The delay in final guidance on the biosimilar pathway has “thwarted the development of a U.S. biosimilars industry—thus preventing the savings that competition would generate,” Brill writes. The naming problem for biosimilars could also impede utilization of these products and could also reduce the probability that drug makers would pursue a biosimilar for a product. Use of the Risk Evaluation and Mitigation Strategies (REMS) program to prevent generic drug manufacturers from obtaining drug samples has also contributed to fewer competitors, argues Brill.

Brill contends that, because FDA is so focused on the approval of innovative products that address unmet need, drugs that offer benefits comparable to existing drugs are not eligible for expedited approval and get backlogged in the FDA approval system. Generic drugs are not given the same attention as innovative products, Brill says, and it takes FDA “on average more than three times longer to approve an ANDA than to approve a standard NDA/BLA, and fully six times longer than it takes to approve a priority NDA/BLA.” As a result, innovator treatments benefit from additional market access with no legitimate threat from competitors. In addition, Brill notes that biologics cannot benefit from the competition generated as a result of the Hatch-Waxman Act, which mostly governs innovation among comparable small-molecule drugs.

The white paper serves to shift the blame away from pharmaceutical companies as the “evil entities” responsible for high prices and the culpability away from insurance companies as the creators of an inefficient reimbursement scheme. The drug industry and insurance industry have been at odds in the drug pricing conversation, with representatives from each industry speaking out about exorbitant specialty drug prices. America’s Health Insurance Plans (AHIP), a top health insurance lobby group, says the pharmaceutical industry has historically supported “near monopoly pricing” practices, while trade groups like Pharmaceutical Research and Manufacturers of America (PhRMA) have countered that the problem is the rising cost of care and insurance premiums. Rather than focus on the insurance or pharmaceutical industries, the PCMA-supported report attempts to point the finger at FDA, citing ineffective processes as a major contributor to high drug costs, especially in the case of biologics and specialty medications.
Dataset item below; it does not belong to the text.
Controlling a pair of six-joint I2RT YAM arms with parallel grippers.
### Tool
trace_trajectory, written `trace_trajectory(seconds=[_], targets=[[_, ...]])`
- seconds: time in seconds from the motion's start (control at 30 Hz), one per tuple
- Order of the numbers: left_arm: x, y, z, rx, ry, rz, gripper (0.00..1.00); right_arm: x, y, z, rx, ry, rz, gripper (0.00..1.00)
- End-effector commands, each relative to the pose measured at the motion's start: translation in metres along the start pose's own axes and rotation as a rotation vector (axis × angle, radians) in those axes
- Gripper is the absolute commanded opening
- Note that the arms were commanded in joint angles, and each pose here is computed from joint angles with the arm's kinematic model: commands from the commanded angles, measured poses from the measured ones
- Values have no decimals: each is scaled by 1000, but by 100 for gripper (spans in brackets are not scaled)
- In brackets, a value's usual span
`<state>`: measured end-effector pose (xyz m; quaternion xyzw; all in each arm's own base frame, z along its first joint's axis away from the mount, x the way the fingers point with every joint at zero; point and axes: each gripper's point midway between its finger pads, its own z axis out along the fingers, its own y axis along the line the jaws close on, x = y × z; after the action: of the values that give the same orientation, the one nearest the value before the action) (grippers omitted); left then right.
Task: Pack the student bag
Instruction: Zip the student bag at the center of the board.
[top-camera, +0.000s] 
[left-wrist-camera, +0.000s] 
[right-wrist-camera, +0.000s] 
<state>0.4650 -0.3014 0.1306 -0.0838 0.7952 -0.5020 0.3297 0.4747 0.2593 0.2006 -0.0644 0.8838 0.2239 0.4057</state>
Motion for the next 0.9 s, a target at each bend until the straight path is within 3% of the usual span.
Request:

It is important to note that PBMs, such as Express Scripts, have a vested interest in keeping drug costs low. The PBM industry has largely supported the biosimilar movement from an early stage, as their utilization could produce an estimated 15% to 20% savings from innovator drug prices.

“I believe the intent of Congress in providing a biosimilar pathway is to allow greater access through increased competition,” Peter Pitts, president of the Center for Medicine in the Public Interest and former FDA associate commissioner, told BioPharm International in a call. “The FDA’s job is to provide a pathway that’s transparent and predictable to allow enough companies to get into the game. If FDA doesn’t do that, it isn’t fully representing the intent of the legislation.”

Pitts believes FDA is doing the best job that it can, given the circumstances. “The creation of biosimilar regulations has to be a thoughtful and evolutionary process. The agency wants to make sure it’s as comprehensive as possible to create a level playing field.” Pitts adds, “The same proposition to transparency is relevant to nonbiologic, complex drugs as well, such as Lovenox.”